Прямо как у Утесова: «Все хорошо, прекрасная маркиза, все хорошо, все хо-ро-шо»…

«Теперь и за семью взялись… — с ужасом уяснил для себя Григорий. — Запугивают, затравливают по капельке, как в китайских пытках… Чтоб не рыпались… Чтобы не жаловались и не пытались восстановить справедливость… Какая сволочь за всем этим стоит?»

Чернов восстанавливал в памяти каждый отрезок своей жизни, начиная со школы и заканчивая службой в аэропорту. Быть может, он когда-то кому-то перешел дорогу? Встал поперек горла? Предал? Нет, ничего такого не было… Точно, не было… У него не было врагов, ни явных, ни скрытых, никто не мог желать ему ТАКОГО зла. Значит, этот вариант отпадает раз и навсегда.

Но кому еще выгодно обвинить его в несодеянном? Сколько Чернов ни отталкивал от себя эту мысль, она, сделав крут, возвращалась и липла. Следователь Порогин… Он должен раскрыть преступление, на него давят со всех сторон, ставят в жесткие временные рамки. И наступает момент, когда у него не остается иного выхода, кроме как… Подумать страшно. Ради чего? Ради галочки, ради сохранения репутации…

Григорию часто приходилось встречаться с такого сорта людьми, и он всегда шарахался от них, как от чего-то смрадного. Теперь особо не шарахнешься. Некуда, вокруг решетки и бетонные стены…

…Два дня назад Чернов обзавелся-таки сокамерником.

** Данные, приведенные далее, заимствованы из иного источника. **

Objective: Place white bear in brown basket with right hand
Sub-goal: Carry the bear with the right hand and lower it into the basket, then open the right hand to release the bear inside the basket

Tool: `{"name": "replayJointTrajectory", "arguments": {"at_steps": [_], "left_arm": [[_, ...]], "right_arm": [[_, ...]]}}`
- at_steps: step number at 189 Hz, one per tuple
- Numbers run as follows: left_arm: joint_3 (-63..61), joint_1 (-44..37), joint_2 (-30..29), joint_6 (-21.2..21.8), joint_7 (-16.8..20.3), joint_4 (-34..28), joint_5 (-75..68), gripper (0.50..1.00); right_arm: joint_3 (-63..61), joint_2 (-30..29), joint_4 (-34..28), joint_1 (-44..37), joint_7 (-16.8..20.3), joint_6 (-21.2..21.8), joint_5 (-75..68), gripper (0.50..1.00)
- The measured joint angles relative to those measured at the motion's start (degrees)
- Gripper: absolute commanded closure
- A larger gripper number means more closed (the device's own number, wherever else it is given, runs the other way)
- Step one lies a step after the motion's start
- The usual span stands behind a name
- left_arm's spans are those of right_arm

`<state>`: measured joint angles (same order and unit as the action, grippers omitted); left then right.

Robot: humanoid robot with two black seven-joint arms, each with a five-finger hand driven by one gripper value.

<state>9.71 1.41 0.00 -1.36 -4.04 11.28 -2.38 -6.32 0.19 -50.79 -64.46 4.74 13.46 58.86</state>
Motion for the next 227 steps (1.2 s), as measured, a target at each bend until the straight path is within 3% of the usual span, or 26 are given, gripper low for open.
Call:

— Артур Канин, прошу любить и жаловать, — представился молодой парень с красивым древнегреческим профилем, перешагнув порог и уперев проницательный взгляд в Григория. — Но любовь любви Рознь, сами понимаете. Хочу сразу предупредить, что к сексуальному меньшинству я не имею никакого отношения и что всяческие попытки сближения путем ведения полового члена в анальное отверстие буду отвергать окончательно и бесповоротно, пользуясь при этом приемами восточных единоборств.